Staton, 30, said she too had tried to break a seven-year habit many times.
"I'm going to complete this program," said Stanton, who dreams of reuniting with her 2-year-old daughter, who's currently in the care of her father. "I want to be able to deal with life on life's terms. I want to go to work."
Turn It Over quickly outgrew its first location and last year moved into a 50,000-square-foot former push-pin factory on Berkley Street in Germantown.
The move provided room enough for meetings and activities that Amos says he has borrowed from his sundry recovery attempts and retooled for his two-year program. The program is a collection of attitude adjustment meetings and random urine tests, personal growth and job training, tough love and high school equivalency classes. It eschews formal components, like an on-site psychotherapist.

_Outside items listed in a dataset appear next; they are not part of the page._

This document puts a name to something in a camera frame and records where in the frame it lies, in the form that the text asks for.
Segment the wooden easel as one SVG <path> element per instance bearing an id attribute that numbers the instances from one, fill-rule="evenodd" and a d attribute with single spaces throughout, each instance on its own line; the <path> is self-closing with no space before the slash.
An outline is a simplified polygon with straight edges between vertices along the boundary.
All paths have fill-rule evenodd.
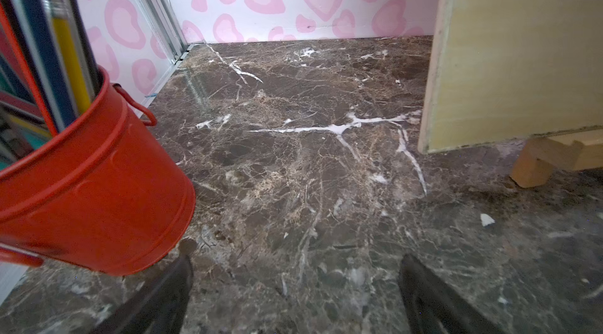
<path id="1" fill-rule="evenodd" d="M 579 172 L 602 167 L 602 130 L 529 139 L 510 178 L 522 188 L 544 185 L 554 171 Z"/>

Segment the plywood board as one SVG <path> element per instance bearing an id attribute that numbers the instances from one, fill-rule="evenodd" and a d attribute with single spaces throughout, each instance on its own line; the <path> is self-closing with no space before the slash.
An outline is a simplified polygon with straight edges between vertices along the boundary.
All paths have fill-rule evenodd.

A major part of the program is community volunteerism and self-sufficiency. Along Wayne Avenue, between Manheim and Clapier streets, the program runs a bakery, and an automotive and washer/dryer repair shops. Future plans include a grocery and a dry cleaner in cooperation with the Korean American Dry Cleaners Association, Morris said.
"Here we say we're going to roll up our shirtsleeves and go out into the community because we're part of the reason why the community is the way it is," said Amos.
According to Amos, one strength of the program is that it serves those who have no health insurance, about 58 percent of those enrolled. Those people ''pay" in community service and by working in the organization's businesses. Those with income, usually welfare, pay $40 a month in food stamps and $40 a week in cash, Amos said.
Amos' partner, Herbert Morris, 58, said the program will maintain its uniqueness while it expands. Turn It Over will look for private funding to augment profits from businesses it operates.
The program is endorsed by state Sen. Chaka Fattah's Drug Free in '93 campaign. Marlene Pryor, head of Concerned Neighbors of Greater Germantown, also gives her approval. She said she counts on program volunteers to help her run a community soup kitchen. Volunteers also support other neighborhood ventures.
But some residents say they feel inundated by recovery houses, a feeling heightened by Turn It Over's rapid growth. About 235 people are in the program and many live in 11 houses owned by Amos within blocks of each other. Others come to lower Germantown daily from around the city.
There's concern that lower Germantown will suffer like other sections of the city where clusters of recovery houses are unlicensed, overcrowded and run only for profit, said one community leader.
(The Department of Licenses and Inspection has issused violations against three of Amos' properties, but none that threaten to shut down the operation, an L&I spokesman said.)
Adrian Powell, president of Southwest Germantown Association, said the program accomplishes good things, but that he and other residents are concerned about the number of people the program dispatches to community meetings that could swing votes on issues their way, permanently affecting the neighborhood.